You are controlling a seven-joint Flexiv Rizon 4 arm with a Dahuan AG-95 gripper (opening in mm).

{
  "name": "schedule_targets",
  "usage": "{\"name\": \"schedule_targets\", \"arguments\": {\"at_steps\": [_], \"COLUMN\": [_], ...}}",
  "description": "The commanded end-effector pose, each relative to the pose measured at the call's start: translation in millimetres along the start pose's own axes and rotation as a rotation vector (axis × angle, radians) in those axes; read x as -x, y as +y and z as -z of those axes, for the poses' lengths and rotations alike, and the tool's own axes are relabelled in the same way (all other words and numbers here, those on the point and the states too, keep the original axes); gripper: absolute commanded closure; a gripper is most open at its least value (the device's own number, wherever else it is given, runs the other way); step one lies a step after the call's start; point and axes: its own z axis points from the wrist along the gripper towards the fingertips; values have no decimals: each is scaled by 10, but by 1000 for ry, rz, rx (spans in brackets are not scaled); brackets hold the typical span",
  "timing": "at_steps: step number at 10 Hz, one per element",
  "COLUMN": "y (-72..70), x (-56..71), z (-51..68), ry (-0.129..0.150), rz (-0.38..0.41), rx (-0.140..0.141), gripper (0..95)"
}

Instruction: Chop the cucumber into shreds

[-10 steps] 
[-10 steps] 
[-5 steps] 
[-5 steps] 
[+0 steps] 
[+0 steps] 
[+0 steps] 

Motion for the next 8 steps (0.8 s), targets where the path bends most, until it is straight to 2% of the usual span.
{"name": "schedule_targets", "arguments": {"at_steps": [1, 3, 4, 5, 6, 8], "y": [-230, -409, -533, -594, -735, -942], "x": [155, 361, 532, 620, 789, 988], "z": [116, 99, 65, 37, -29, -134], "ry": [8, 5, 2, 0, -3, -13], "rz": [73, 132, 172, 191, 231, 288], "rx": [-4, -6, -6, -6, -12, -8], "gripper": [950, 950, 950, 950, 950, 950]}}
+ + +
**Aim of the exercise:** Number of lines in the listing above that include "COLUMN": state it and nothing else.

**The completed task:** 2